• **Task requirements**: Reproduce only the lines of the material below that start at the line containing "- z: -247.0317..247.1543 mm" and stop at the line containing "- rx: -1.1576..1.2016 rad". Keep both end lines.

• **Available records**:
++++++

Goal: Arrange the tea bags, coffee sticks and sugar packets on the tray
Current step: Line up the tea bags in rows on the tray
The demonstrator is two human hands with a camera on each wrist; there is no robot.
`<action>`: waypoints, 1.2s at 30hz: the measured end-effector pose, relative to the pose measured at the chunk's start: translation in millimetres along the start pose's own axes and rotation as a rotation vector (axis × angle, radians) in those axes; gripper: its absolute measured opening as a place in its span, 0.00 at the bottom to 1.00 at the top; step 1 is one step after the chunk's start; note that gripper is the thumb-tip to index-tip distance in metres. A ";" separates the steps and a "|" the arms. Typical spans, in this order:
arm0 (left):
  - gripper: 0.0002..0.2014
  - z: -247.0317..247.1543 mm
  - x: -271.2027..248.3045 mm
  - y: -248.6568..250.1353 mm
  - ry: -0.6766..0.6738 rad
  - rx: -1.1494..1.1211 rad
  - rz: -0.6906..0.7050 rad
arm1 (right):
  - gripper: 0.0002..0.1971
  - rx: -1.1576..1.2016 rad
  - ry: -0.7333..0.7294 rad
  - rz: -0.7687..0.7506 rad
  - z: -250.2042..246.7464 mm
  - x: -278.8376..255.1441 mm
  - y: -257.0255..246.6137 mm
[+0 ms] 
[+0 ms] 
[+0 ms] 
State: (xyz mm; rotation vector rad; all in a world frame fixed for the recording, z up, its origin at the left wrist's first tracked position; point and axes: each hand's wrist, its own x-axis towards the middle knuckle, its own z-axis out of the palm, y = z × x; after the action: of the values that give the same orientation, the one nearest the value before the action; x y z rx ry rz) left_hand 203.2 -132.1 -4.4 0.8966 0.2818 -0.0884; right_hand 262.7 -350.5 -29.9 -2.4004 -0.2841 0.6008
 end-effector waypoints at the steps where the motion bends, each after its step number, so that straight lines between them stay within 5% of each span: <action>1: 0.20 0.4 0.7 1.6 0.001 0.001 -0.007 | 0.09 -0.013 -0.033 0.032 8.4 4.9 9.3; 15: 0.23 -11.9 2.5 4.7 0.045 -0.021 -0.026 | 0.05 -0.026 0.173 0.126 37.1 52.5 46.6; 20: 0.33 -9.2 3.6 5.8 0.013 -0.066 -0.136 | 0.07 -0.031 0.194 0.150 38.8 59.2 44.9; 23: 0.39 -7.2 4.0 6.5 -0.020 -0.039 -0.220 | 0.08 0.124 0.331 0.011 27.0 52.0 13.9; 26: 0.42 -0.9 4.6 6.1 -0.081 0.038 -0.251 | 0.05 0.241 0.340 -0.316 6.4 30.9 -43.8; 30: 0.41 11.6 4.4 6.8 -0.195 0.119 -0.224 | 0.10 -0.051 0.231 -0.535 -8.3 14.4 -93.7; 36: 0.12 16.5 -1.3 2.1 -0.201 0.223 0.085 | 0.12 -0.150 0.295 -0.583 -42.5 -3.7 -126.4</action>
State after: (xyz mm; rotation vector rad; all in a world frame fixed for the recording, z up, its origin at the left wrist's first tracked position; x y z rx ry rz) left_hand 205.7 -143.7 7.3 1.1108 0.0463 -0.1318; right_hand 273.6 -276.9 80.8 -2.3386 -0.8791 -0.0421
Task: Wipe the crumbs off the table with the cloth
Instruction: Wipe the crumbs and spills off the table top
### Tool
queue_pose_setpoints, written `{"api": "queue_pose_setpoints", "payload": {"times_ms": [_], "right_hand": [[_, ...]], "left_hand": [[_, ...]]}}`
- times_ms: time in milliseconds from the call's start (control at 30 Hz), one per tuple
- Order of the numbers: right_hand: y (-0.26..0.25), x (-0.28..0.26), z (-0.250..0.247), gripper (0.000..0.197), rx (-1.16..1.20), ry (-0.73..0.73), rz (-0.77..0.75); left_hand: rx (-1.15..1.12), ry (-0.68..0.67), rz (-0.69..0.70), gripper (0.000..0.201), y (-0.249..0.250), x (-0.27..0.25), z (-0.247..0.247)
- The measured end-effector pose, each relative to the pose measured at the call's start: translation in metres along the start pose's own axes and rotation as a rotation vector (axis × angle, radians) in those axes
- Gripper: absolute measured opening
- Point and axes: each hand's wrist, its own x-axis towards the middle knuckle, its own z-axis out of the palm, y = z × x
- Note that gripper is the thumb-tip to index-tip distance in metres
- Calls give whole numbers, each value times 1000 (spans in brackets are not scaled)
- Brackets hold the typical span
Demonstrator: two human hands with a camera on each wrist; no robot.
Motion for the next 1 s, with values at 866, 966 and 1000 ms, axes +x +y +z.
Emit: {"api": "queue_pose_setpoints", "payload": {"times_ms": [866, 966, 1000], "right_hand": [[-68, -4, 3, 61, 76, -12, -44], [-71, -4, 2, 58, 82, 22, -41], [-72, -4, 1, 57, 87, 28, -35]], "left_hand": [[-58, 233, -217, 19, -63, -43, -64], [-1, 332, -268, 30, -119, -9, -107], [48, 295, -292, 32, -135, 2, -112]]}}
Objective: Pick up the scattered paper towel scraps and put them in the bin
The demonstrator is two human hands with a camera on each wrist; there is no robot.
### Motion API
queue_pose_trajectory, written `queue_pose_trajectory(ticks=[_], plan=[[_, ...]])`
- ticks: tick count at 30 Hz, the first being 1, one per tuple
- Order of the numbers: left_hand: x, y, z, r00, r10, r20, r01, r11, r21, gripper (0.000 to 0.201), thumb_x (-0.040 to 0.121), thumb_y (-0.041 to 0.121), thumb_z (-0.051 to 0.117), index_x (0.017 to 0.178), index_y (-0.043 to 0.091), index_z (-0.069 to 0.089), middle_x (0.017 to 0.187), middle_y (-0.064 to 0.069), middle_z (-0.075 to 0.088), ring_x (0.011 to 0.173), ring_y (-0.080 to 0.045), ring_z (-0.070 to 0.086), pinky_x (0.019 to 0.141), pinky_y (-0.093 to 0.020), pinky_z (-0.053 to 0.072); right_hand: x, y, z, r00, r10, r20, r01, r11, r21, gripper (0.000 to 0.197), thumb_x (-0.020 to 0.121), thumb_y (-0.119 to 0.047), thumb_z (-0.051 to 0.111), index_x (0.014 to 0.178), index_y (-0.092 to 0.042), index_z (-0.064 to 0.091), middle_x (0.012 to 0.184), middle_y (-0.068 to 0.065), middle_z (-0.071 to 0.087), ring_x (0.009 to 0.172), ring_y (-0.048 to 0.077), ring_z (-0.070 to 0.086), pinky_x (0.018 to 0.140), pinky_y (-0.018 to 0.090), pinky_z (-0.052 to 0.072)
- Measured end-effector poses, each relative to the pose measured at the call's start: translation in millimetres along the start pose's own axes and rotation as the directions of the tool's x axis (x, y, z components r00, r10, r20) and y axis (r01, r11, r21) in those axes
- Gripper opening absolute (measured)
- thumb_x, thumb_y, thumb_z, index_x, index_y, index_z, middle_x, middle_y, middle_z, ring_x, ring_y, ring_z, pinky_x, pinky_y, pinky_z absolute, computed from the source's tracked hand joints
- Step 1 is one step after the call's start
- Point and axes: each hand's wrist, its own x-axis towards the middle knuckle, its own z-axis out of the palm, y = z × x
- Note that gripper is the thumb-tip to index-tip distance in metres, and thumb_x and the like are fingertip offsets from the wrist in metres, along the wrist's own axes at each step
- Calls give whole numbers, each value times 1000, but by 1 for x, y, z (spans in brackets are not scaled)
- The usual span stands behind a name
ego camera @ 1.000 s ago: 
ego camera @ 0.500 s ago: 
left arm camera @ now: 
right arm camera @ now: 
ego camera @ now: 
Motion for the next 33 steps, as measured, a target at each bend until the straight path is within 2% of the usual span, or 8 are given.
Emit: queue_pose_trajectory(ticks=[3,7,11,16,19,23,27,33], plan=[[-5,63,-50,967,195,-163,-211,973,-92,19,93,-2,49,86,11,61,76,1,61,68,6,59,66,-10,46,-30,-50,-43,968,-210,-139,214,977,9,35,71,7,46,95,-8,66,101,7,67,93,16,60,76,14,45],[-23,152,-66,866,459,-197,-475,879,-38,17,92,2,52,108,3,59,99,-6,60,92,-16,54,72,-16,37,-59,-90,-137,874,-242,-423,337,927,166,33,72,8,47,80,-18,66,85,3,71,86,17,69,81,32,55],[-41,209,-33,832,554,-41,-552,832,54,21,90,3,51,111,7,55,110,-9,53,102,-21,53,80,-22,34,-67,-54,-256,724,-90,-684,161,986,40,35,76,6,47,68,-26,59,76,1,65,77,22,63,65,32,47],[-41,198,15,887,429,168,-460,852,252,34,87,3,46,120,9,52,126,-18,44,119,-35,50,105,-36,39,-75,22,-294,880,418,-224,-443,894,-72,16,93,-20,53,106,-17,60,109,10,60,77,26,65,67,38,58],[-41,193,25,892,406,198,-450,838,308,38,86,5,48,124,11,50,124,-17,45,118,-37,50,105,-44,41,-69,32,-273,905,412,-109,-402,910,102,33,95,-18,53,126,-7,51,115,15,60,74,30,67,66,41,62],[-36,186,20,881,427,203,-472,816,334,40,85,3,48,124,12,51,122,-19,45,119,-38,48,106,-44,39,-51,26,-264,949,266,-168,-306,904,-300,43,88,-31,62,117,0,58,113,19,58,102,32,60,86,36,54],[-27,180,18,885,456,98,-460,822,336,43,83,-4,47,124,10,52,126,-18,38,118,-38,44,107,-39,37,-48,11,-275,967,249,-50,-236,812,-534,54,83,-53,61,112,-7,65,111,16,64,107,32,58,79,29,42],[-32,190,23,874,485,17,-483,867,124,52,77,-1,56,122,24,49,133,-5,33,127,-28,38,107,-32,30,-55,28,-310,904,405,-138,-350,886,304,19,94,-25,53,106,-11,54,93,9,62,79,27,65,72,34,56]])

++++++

• **Written reply**:
  - z: -247.0317..247.1543 mm
  - x: -271.2027..248.3045 mm
  - y: -248.6568..250.1353 mm
  - ry: -0.6766..0.6738 rad
  - rx: -1.1494..1.1211 rad
  - rz: -0.6906..0.7050 rad
arm1 (right):
  - gripper: 0.0002..0.1971
  - rx: -1.1576..1.2016 rad

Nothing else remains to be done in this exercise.